Task prompt:
Print the listing below from its opening line through the line holding "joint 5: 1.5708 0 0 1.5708", both ends included.
--- Data segment ---
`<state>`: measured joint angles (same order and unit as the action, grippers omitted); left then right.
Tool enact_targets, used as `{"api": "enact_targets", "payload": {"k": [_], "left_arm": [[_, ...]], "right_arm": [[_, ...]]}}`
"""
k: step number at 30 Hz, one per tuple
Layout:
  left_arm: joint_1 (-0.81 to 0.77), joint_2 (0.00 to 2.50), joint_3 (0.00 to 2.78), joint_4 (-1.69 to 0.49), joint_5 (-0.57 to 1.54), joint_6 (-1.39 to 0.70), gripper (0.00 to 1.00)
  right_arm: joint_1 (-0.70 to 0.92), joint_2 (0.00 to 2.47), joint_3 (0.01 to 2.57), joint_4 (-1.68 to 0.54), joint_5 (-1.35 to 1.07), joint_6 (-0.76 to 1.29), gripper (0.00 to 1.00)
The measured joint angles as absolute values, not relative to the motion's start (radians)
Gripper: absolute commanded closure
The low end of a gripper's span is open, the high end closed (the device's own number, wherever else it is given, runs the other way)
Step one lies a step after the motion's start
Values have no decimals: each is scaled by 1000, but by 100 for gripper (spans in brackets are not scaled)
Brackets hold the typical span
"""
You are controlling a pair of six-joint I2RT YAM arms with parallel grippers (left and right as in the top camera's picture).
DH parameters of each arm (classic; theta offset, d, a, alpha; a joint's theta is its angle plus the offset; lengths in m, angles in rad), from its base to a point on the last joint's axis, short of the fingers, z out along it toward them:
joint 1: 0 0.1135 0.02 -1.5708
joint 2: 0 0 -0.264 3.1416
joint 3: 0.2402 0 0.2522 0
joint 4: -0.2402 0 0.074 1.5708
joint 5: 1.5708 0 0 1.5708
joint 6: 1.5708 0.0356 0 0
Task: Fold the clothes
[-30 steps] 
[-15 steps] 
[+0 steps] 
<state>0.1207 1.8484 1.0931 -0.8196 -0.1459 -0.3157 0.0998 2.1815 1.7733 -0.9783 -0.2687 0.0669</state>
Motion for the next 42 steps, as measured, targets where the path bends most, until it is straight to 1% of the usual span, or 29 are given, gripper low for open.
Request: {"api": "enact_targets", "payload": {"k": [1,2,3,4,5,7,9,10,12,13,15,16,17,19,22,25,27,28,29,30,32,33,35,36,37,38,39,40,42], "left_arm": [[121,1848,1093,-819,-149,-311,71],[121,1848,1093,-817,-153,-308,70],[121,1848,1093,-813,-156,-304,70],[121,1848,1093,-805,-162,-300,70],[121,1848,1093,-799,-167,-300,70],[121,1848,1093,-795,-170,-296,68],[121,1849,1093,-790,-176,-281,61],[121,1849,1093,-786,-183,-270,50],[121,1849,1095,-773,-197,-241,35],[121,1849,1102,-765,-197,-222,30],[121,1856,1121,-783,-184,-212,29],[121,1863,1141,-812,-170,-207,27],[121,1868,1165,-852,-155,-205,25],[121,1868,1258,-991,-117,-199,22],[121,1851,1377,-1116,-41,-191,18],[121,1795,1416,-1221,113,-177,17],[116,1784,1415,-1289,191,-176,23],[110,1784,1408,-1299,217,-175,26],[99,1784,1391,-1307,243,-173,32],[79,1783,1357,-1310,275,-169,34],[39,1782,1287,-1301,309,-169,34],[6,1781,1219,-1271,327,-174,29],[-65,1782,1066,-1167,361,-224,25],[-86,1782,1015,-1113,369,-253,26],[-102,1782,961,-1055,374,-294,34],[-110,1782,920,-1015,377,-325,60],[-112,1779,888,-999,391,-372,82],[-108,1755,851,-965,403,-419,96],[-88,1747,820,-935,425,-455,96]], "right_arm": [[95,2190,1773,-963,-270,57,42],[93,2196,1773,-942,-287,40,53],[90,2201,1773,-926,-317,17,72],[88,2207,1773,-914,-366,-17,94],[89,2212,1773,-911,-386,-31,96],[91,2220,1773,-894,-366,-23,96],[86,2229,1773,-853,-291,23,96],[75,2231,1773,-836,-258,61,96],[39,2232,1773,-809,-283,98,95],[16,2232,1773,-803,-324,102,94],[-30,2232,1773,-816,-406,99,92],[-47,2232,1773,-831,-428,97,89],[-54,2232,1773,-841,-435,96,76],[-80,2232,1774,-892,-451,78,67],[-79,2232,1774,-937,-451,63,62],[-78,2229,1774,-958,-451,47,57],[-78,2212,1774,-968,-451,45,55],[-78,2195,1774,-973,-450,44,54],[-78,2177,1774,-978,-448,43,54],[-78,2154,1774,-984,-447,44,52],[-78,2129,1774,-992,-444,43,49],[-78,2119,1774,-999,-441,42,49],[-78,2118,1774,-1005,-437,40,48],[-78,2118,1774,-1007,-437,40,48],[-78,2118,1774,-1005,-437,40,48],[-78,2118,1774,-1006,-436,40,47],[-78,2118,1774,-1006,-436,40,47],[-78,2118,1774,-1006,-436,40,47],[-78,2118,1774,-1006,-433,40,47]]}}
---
Answer to this problem:
`<state>`: measured joint angles (same order and unit as the action, grippers omitted); left then right.
Tool enact_targets, used as `{"api": "enact_targets", "payload": {"k": [_], "left_arm": [[_, ...]], "right_arm": [[_, ...]]}}`
"""
k: step number at 30 Hz, one per tuple
Layout:
  left_arm: joint_1 (-0.81 to 0.77), joint_2 (0.00 to 2.50), joint_3 (0.00 to 2.78), joint_4 (-1.69 to 0.49), joint_5 (-0.57 to 1.54), joint_6 (-1.39 to 0.70), gripper (0.00 to 1.00)
  right_arm: joint_1 (-0.70 to 0.92), joint_2 (0.00 to 2.47), joint_3 (0.01 to 2.57), joint_4 (-1.68 to 0.54), joint_5 (-1.35 to 1.07), joint_6 (-0.76 to 1.29), gripper (0.00 to 1.00)
The measured joint angles as absolute values, not relative to the motion's start (radians)
Gripper: absolute commanded closure
The low end of a gripper's span is open, the high end closed (the device's own number, wherever else it is given, runs the other way)
Step one lies a step after the motion's start
Values have no decimals: each is scaled by 1000, but by 100 for gripper (spans in brackets are not scaled)
Brackets hold the typical span
"""
You are controlling a pair of six-joint I2RT YAM arms with parallel grippers (left and right as in the top camera's picture).
DH parameters of each arm (classic; theta offset, d, a, alpha; a joint's theta is its angle plus the offset; lengths in m, angles in rad), from its base to a point on the last joint's axis, short of the fingers, z out along it toward them:
joint 1: 0 0.1135 0.02 -1.5708
joint 2: 0 0 -0.264 3.1416
joint 3: 0.2402 0 0.2522 0
joint 4: -0.2402 0 0.074 1.5708
joint 5: 1.5708 0 0 1.5708

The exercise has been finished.